DIY hack builds Winamp MP3 player you always wanted

The custom build only requires two parts, a whole lot of code, and some configuring to conjure up those good ol’ days of Winamp.

Tim C's DIY project for a standalone Winamp MP3 player
Tim C / Adafruit

All the ‘90s kids rejoice. Adafruit contributor Tim C has put out a way to relive the beautiful simplicity of Winamp wherever you go. The DIY project converts a DIY device called the Adafruit PyPortal into a standalone MP3 player that looks exactly like the beloved retro media player, which was revived recently.

Just look at that clean old-school aesthetic. It really takes you back to a time where curating a music library took a lot more work than just tapping a few buttons on your smartphone. And Tim C even added a way to install skins onto the Winamp MP3 player, because what’s a Winamp player without a custom skin?

Powered by PyPortal — To build the Winamp MP3 player, you need an Adafruit PyPortal and an external speaker. The PyPortal comes in three different sizes, which all have a highly customizable touch screen that can be programmed for news, stocks, weather, cat photos, or in this case, with Winamp. The PyPortal already has a built-in speaker, but considering its small size, you probably should install a larger external speaker with the PyPortal’s plug-in adapter.

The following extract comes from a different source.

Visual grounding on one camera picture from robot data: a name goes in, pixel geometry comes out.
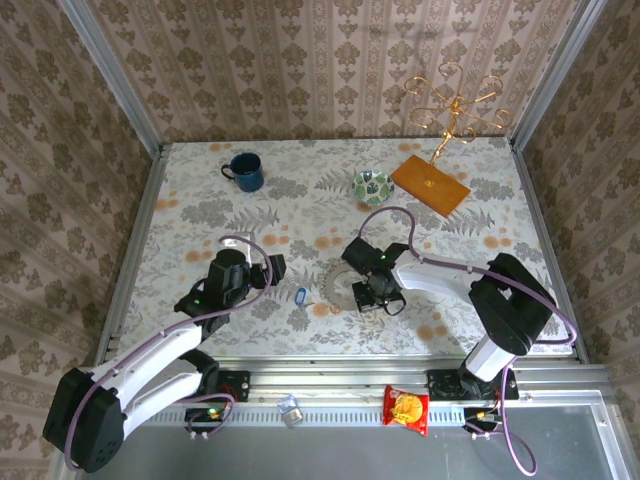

To import music into the Winamp MP3 player, you have to copy MP3 files onto a micro SD card. If you want the artist’s name and song title to show up properly, you have to make sure to include it in the MP3 file name. Just like the golden era of downloading MP3s off Kazaa or LimeWire which were both rife with styling discrepancies.

Although it takes a little bit of extra work, Tim C’s Winamp MP3 player can even read the playlists that you have to manually set up and configure as .json files. You can also create several .json playlists and switch between them, renaming the specific one you want to play as “playlist.json.” It’s definitely an annoying step to go through, but hey, if you wanted it easy, you’d probably just stream music from an app.

There’s also a major caveat with the Winamp MP3 player in that it only has basic functions. Looking at a demo posted on YouTube, the top half of the player pauses and resumes the music, while the bottom half of the screen can go to the next or previous tracks. Unfortunately, the middle portion with the equalizer isn’t actually functional.

Fun project — Tim C has put up all the instructions and necessary parts to build out this Winamp MP3 player on the Adafruit site. There’s no denying that there’s some DIY work involved for a pretty basic standalone music player with just three functions, but Tim C also released the code into the public domain, meaning there’s no stopping those of us with coding chops to improve on the interface.

Even though it’s probably way more convenient to just stream music off Spotify or whatever other platform you’re on, Tim C’s contribution seems like a great DIY project for those who want to stay whipping the llama’s ass.